## Supplied information
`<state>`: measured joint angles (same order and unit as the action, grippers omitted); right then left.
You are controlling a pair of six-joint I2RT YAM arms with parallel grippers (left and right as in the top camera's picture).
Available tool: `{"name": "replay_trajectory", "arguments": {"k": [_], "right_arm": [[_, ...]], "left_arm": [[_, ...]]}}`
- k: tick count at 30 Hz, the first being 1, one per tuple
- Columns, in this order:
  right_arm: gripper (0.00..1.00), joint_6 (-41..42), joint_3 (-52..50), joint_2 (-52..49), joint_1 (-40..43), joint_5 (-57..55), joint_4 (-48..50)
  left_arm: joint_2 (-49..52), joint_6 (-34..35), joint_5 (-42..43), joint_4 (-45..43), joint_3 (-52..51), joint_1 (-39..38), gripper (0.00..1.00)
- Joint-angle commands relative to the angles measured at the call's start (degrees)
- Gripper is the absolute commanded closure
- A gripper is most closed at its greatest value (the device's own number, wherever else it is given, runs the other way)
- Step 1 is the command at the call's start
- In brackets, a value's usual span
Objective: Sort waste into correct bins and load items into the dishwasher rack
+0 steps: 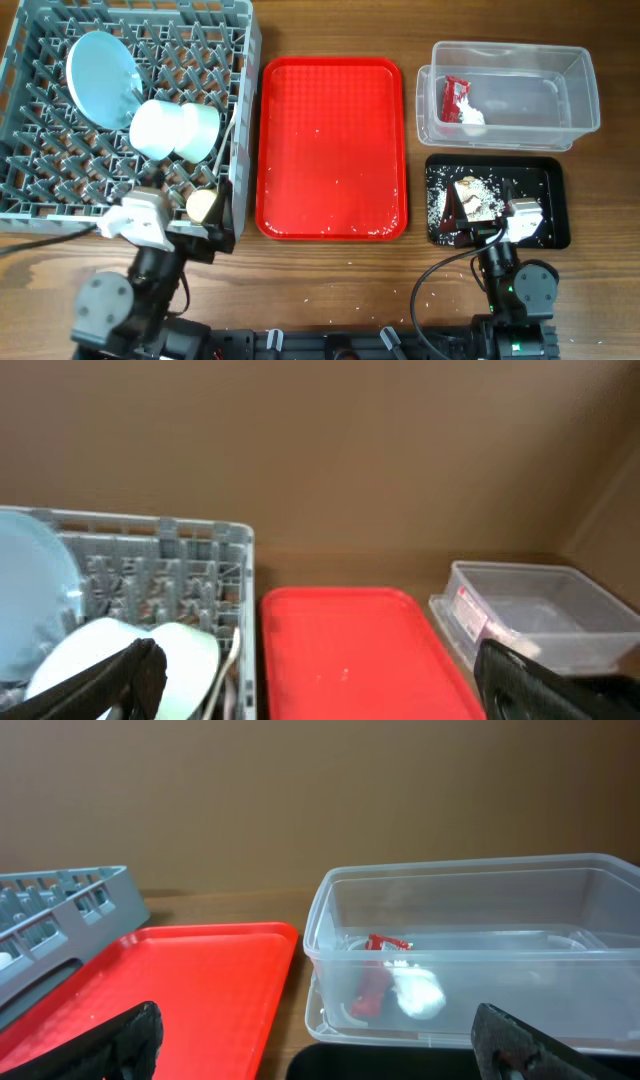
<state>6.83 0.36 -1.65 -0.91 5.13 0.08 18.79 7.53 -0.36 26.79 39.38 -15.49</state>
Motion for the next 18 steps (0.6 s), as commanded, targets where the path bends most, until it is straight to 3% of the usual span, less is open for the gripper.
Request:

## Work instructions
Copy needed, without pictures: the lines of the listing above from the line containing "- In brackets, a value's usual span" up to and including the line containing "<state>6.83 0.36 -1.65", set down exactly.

## Result
- In brackets, a value's usual span
Objective: Sort waste into correct bins and load items into the dishwasher rack
+0 steps: 
<state>6.83 0.36 -1.65 -0.91 5.13 0.08 18.79 7.53 -0.36 26.79 39.38 -15.49</state>

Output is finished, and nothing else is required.